Glutamate transporters (GluTs) are important for maintaining optimal glutamate concentrations at the synapse. This allows proper synaptic response, plasticity and prevents neurotoxicity. It has been shown that the ß-lactam antibiotic ceftriaxone (Rocephin) induces an up-regulation of the glutamate transporter GLT-1. This GLT-1 up-regulation blocks the metabotropic glutamate receptor (mGluR) dependent long-term depression (LTD) at the mossy fiber (MF)-CA3 hippocampal synapse. It also has negative effects on long-term potentiation (LTP). However, the effects of GLT-1 up-regulation on hippocampal learning in rats are not known. In this study, we examine the role of chronic administration of ceftriaxone on novel object recognition, which is a hippocampal-dependent spatial learning task. Male Sprague Dawley rats (2-3 months old) were administered ceftriaxone (via i.p. injections, 200 mg/kg) for 8 consecutive days prior to training and testing on a standard novel object recognition task.

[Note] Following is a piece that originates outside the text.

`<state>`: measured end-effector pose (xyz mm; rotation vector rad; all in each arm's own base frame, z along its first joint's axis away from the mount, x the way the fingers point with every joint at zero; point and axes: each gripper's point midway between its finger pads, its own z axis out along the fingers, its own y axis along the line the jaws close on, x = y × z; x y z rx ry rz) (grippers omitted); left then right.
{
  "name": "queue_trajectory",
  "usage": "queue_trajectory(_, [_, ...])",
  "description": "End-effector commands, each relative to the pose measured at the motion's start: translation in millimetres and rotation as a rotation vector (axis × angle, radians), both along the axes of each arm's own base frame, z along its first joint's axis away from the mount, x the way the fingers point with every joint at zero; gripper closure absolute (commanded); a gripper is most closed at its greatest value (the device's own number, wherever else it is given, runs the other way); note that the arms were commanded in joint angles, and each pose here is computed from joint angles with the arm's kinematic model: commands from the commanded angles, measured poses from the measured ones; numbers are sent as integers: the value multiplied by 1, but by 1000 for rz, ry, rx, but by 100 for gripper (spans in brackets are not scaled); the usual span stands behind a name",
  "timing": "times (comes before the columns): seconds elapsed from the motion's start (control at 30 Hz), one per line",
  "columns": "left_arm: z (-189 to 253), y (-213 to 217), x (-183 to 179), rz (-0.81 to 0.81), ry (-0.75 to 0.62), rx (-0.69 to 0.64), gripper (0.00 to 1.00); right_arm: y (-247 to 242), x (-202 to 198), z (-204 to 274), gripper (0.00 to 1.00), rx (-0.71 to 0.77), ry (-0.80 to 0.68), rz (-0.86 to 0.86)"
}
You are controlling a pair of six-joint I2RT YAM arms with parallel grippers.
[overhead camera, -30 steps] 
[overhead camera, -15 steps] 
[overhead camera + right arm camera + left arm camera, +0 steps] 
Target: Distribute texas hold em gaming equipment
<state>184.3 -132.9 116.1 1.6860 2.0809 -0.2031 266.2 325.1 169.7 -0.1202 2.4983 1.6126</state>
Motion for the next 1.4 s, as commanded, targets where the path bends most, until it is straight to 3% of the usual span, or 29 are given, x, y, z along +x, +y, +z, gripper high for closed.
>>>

We found that rats administered with ceftriaxone display memory impairments in novel object recognition, when compared to control rats (p<0.05). Our findings show that a potential up-regulation of GLT-1 via ceftriaxone administration has detrimental effects on spatial learning and memory in rats. Our results further support the notion that glutamate transporters provide an essential regulatory role in hippocampal learning and memory.